事后想想,这其实就是别人给我设的一个局,可在当时的那种情形下,我的脑子却完全不够用了。

马大美昨晚还好好的,可现在却死了,而我却站在这里,外面还响起了警报声。

手里的铁锨“咣当”落在地上,无形的恐惧,吓得我浑身起满了鸡皮疙瘩;那一刻,仿佛时间都凝固了,我甚至无法组织起有效的思维,来思考眼前的一切。

不知什么时候,屋门被人一脚踹开,我用力扭动着僵硬的脖颈,不远处的警察,就像电影里的慢动作一样,手持枪械,蜂拥朝我奔了过来。

“双手抱头,蹲下!”

我惊恐地大口大口地呼吸着,麻木的双手,一点点放到了后脑勺上;可还没等我下蹲,两个警察就利索地将我撂倒在地,一个掐着我的后脖颈,另一个抓住我胳膊,给我戴上了手铐。

“姓名!”

“向阳。”

“年龄!”

“22岁。”

“身份证件!”

“没带。”我脸贴在地上,机械性地回答着。

一位警官揪起我的头发,面色冷峻地问:“你跟死者是什么关系?!”

发根传来的疼痛,让我的血液开始循环,意识也逐渐凝聚了起来;“我和她没有任何关系,还有警官,我不是凶手,我是被人陷害的!”

那警官把我头发一甩,声音冰冷道:“是不是凶手,你说的可不算;马上封锁勘察现场,不要放过任何蛛丝马迹!”

这时候戴手套的警官过来了,他们对着马大美一阵摆弄,随后有一人说:“队长,受害者死亡超过一小时,但死前并无被侵犯的痕迹,可以排除是奸杀。”

“当然不是奸杀,但是不是仇杀,可就要另说了。

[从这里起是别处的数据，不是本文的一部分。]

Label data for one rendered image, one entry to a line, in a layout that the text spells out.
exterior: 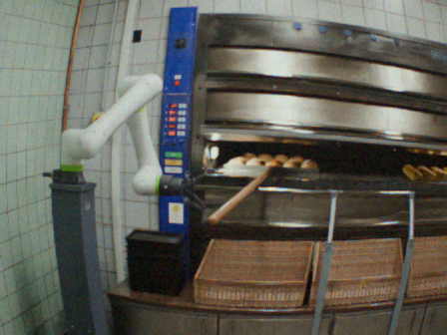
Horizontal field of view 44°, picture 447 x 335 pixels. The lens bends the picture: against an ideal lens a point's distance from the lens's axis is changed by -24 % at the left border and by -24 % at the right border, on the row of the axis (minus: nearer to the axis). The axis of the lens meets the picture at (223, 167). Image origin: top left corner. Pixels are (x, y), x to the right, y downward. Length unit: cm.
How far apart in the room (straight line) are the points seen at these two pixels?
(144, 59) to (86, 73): 39
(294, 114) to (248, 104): 25
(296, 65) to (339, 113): 34
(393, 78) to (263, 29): 82
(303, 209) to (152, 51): 120
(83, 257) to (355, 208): 157
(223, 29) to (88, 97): 88
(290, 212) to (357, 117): 65
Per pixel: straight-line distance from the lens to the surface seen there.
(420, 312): 335
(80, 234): 295
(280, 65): 366
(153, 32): 381
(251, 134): 353
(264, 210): 370
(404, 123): 368
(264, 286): 327
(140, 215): 384
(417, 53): 374
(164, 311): 337
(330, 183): 367
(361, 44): 369
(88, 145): 280
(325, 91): 365
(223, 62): 370
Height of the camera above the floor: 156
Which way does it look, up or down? 5 degrees down
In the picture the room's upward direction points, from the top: 2 degrees clockwise

”不知什么时候,二胖竟然带人进来了,随行的人里,竟然还有宋冬?!

我似乎明白什么了,这就是一场栽赃陷害的阴谋,我今天会来这儿,都是被人给设计好的。

“他们是怎么进来的?马上轰出去!”那队长相当干练,转头就朝二胖等人吼道。

“警官,这警是我报的;我不仅亲眼看见,向阳携带凶器私闯民宅,而且我还能证明,向阳有充分的理由,杀害死者马大美!”对面的二胖,瞪着血红大眼,嘴角却挂着无比残忍的笑。

这时候队长微微松了口气,对二胖等人的态度,也明显缓和了几分:“说说,这个向阳,为何要对死者马大美行凶?”

二胖奸诈一笑,抬手指着我说:“警官,马大美曾经,往向阳家的鱼池里投毒,毁了他家的鱼塘;而向阳的父亲因此遭受打击,喝农药自杀了。因此向阳怀恨在心,当他得知这件事后,才来找马大美,报杀父之仇!”

“空口无凭,有实际证据吗?”队长面色严肃地问。

“有,证据就在他手机里,向阳得到了一段录像,就是马大美往他家鱼塘投毒的视频。”二胖狠狠地咬牙笑道。

听到这话,按住我的两位警察,直接从我裤兜里掏出手机,简单地翻阅之后,便找到了那个视频;“队长,视频里的人,的确是死者马大美;看来都是真的,这是起仇杀案件!”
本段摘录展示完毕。